The university is planning a crackdown on rowdy off-campus parties after spring break, outgoing GUSA President Clara Gustafson (SFS ’13) confirmed.

“It’s not that the university is going to be stricter, per se, but they’re going to enforce the rules that already exist,” Gustafson said. “It’s not a policy change.”

The crackdown honors a pledge to neighbors to refocus student socializing on campus. The Georgetown Community Partnership, formed in June as a solution to contentious campus plan negotiations, made noise reduction and decreased off-campus parties a top priority.

Vice President for Student Affairs Todd Olson did not respond to repeated requests for comment.

Student Advocacy Office senior advocate Constantine Petallides (SFS ’13) was unsurprised by news of the crackdown, referencing the university’s dual standard for discipline on and off campus and neighbors’ discontent with student presence in the area.

“The writing was on the wall, especially with the ‘clear and convincing’ ruling applying to on-campus and not off-campus housing, the neighbors voicing their concerns and just the way things have been going,” Petallides said.

Citing the university’s need to cooperate with its neighbors, Petallides stressed that it is important for students keep the various sides of the issue in mind.

“The reaction is, on one hand, it’s a bit arbitrary and unfair, and at the other, the university is doing what it needs to,” Petallides said. “There’s no solution that will make everyone happy all of the time.”

Gustafson said that a successful partnership between the university and the community must rely on mutual compromise.

“There is some need to demonstrate commitment from all sides that this is something everyone wants to participate in, and the neighbors have been around here for a very long time,” Gustafson said. “Noise has been their primary concern, but they also understand we’re college students, and we need ways to enjoy ourselves and each other.

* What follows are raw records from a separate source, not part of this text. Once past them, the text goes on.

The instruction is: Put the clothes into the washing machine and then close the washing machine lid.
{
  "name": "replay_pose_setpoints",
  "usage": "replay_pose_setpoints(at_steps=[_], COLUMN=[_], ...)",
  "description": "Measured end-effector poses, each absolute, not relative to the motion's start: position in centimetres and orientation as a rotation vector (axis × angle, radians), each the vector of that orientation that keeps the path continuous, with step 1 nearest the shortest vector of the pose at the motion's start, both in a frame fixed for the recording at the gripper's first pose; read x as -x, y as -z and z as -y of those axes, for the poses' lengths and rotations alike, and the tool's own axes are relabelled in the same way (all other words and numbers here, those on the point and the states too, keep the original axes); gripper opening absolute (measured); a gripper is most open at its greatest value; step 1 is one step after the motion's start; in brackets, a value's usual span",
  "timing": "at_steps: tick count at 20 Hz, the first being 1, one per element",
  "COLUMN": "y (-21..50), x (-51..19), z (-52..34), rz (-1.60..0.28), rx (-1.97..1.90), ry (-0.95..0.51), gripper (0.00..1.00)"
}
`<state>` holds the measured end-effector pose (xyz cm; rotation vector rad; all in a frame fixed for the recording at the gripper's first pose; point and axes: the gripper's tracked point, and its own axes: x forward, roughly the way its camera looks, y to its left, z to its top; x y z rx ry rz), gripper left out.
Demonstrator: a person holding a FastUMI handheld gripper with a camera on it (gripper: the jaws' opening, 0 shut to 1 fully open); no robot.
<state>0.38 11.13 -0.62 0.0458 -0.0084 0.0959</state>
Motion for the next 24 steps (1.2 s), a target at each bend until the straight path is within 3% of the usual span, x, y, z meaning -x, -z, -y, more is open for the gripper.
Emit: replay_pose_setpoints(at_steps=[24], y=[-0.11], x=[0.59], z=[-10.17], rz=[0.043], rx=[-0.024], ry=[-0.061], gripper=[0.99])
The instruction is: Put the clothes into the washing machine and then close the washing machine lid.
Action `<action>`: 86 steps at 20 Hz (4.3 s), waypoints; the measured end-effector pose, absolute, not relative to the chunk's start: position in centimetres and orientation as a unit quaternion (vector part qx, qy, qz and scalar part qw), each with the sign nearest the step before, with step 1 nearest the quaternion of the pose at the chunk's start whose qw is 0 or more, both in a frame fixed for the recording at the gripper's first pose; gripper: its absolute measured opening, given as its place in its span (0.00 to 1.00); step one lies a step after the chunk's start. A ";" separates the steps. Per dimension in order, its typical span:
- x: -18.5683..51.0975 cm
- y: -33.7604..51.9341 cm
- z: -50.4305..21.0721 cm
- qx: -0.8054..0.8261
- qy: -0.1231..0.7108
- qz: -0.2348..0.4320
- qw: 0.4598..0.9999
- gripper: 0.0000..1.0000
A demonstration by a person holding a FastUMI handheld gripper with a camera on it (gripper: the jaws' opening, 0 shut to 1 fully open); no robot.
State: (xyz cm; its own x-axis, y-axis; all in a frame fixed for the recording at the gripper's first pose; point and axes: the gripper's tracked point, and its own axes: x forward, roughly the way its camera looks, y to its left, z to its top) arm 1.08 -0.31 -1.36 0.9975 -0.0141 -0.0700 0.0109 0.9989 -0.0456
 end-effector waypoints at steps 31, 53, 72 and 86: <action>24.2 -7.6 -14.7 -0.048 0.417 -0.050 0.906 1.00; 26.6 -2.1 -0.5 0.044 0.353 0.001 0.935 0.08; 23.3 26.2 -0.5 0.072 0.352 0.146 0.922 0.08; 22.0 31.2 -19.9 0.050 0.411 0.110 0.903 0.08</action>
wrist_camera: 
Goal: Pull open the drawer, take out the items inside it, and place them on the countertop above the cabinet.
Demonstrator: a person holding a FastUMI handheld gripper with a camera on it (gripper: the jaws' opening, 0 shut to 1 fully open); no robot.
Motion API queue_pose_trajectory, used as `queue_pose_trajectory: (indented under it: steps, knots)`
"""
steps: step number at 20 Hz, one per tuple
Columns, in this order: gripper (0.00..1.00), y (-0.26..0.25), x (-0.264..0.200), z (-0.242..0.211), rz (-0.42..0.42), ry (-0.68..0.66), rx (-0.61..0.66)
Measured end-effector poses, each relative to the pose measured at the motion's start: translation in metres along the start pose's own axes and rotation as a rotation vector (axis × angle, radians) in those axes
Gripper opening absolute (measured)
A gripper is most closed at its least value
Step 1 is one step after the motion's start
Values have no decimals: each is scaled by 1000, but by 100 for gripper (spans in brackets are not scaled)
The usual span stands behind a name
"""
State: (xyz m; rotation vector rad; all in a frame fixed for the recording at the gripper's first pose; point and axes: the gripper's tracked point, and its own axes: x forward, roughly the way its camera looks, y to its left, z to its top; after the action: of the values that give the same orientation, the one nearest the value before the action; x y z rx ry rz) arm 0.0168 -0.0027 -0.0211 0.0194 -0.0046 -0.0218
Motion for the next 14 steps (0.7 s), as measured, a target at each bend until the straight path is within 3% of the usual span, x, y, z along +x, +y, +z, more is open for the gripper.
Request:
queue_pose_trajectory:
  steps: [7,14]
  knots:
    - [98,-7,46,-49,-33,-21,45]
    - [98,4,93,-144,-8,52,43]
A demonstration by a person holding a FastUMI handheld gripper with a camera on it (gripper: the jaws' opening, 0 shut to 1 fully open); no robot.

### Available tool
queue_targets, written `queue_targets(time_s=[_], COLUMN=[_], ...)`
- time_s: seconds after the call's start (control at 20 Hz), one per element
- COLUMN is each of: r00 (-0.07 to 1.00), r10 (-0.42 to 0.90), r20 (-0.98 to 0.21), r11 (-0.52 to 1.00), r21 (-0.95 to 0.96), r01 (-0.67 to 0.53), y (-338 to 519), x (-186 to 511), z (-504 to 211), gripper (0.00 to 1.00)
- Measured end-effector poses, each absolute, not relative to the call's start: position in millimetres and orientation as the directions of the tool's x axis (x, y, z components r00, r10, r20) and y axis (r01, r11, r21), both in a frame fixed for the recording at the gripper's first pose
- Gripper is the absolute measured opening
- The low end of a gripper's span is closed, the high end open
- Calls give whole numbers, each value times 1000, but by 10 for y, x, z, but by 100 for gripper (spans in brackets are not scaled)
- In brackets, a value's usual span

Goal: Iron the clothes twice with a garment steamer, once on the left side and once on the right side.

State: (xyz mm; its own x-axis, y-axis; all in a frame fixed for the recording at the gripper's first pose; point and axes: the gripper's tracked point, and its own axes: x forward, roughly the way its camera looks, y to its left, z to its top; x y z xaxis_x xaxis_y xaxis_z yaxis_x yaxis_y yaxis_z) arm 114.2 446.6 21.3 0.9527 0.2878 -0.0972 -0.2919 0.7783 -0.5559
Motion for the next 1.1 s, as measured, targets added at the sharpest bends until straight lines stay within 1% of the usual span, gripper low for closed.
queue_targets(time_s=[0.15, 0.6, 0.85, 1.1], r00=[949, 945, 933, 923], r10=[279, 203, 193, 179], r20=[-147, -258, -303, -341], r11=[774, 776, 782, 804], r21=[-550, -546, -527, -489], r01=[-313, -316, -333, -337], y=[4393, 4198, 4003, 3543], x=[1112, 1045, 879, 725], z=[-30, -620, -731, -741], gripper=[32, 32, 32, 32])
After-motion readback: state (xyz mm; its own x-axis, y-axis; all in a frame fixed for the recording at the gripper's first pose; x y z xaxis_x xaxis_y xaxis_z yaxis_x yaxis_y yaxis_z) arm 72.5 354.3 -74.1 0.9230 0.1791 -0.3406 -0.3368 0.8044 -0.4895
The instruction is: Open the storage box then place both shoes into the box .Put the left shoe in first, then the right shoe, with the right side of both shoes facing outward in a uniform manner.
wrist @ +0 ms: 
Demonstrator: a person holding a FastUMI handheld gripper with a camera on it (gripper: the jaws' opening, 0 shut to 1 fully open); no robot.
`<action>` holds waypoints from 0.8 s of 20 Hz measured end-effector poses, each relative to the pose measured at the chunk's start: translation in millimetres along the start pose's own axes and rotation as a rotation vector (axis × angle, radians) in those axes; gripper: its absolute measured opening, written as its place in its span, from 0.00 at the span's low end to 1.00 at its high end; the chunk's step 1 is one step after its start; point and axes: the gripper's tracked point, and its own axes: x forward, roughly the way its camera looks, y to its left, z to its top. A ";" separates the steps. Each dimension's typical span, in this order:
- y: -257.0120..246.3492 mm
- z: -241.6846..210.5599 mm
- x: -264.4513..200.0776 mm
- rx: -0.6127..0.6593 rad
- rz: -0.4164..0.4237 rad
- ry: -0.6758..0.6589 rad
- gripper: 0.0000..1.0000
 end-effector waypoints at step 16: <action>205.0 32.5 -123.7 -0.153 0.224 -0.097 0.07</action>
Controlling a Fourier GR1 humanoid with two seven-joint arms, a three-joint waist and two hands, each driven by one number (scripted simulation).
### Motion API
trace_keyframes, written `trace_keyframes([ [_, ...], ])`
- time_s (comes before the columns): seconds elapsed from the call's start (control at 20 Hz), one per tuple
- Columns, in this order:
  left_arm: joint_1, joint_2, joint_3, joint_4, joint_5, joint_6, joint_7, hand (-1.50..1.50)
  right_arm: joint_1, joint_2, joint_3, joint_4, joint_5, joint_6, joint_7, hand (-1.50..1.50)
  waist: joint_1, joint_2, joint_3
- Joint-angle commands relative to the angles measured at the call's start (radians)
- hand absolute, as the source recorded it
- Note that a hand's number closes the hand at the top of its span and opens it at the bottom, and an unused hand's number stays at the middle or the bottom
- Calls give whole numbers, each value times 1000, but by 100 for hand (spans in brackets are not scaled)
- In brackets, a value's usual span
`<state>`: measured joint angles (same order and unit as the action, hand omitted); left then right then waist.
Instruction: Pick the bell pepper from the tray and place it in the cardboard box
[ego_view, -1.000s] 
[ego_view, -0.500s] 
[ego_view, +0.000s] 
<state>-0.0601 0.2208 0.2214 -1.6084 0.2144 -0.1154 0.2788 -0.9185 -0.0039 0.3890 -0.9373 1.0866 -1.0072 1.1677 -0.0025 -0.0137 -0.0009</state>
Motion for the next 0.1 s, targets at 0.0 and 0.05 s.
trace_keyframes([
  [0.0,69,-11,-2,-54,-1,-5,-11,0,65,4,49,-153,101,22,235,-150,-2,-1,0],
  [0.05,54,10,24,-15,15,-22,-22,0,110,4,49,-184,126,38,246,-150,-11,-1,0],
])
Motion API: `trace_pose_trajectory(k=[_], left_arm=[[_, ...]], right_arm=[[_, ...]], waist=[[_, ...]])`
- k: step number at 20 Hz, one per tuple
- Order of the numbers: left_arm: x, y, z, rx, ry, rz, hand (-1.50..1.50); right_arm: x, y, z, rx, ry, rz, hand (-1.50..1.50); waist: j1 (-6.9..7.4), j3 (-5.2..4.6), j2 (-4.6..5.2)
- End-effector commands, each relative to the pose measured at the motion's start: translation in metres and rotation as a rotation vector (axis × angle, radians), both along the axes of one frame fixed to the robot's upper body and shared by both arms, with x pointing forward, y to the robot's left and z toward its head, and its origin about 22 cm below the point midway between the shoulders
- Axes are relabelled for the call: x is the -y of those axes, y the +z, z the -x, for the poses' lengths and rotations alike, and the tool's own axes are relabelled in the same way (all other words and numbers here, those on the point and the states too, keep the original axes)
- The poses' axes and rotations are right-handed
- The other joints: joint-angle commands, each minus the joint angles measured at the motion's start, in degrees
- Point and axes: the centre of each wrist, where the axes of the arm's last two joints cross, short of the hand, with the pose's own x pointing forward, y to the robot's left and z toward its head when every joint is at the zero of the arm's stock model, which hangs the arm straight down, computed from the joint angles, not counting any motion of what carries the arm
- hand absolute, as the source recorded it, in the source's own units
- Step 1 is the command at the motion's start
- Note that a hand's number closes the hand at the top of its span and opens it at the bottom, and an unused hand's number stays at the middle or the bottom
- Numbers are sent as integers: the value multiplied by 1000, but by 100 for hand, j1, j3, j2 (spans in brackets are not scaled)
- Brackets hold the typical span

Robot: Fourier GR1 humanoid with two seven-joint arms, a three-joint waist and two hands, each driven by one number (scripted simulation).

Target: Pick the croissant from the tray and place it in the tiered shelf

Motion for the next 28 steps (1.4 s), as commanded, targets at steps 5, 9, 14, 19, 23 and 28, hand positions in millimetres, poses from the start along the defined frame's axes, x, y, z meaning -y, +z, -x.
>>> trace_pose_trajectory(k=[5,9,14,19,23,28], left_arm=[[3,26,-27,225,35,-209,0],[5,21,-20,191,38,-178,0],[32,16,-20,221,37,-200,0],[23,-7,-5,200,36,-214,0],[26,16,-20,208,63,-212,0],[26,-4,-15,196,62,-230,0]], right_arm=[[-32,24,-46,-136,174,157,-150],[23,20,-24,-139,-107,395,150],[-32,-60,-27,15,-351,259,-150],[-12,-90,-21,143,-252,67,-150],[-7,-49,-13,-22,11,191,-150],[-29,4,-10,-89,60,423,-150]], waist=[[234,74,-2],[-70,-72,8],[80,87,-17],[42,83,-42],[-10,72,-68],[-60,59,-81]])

We’re currently working on ways on how both of those things can happen in a safe way.”

Burleith Citizens Association board member Christopher Clements said that the planned crackdown is a step in the right direction toward minimizing town-gown disputes.

“To be honest, I didn’t know there was an impending crackdown,” Clements said. “But my understanding was that’s been part of the goal of the Georgetown Community Partnership — to manage some of those things that residents identified as problems.”

The university has made some efforts to fulfill its promise of making on-campus life more inviting by bringing food trucks to campus on weekend evenings, eliminating party registration for on-campus parties, upping on-campus evening activities and announcing plans to increase student housing space on campus.

Clements said that the new focus on campus life would benefit both students and community members.

“I agree with Georgetown in the strategic vision of making campus more student-friendly,” Clements said. “If you have a dynamic and entertaining campus, everybody wins; I definitely support that.”

But Petallides said that the transition period toward a more campus-centered social life is still littered with obstacles, citing a culture that places emphasis on off-campus life.

“A lot of juniors and seniors live off campus because there’s not enough housing on campus,” Petallides said. “And there’s incentives to get out [of campus], such as price differences.”

Petallides added that until the university can provide the additional promised on-campus housing, there would be a large number of students living off campus with nowhere to go.

“There’s going to be growing pains,” he said.

Petallides said that the university’s crackdown would be a strategic move.

“Every four years, they get a completely new fresh pot of people; anyone who is a freshman here will be gone,” Petallides said. “And [Georgetown] can just say — ‘hey these are the new rules now.’ It’s a smart decision for them.”

Clements said that BCA’s ultimate concern was to minimize objectionable student behavior.

“The main concern is for people to be good neighbors, and if that means cracking down on an extremely loud and disruptive party at one in the morning on a weekend, I don’t think that’s a bad thing,” Clements said. “That’s just not being a good neighbor, so I don’t see what’s controversial.”

Petallides, however, saw the situation as a fight over the campus plan that strands students in between.

“The students are stuck in the middle, and they will react on an individual basis how they feel like they want to react,” Petallides said. “Some will say what they want, this will cause more incidents and this will cause a downward spiral. It has happened before, and it can certainly happen again. It may be productive, or it may be counterproductive; there’s no way to predict it.”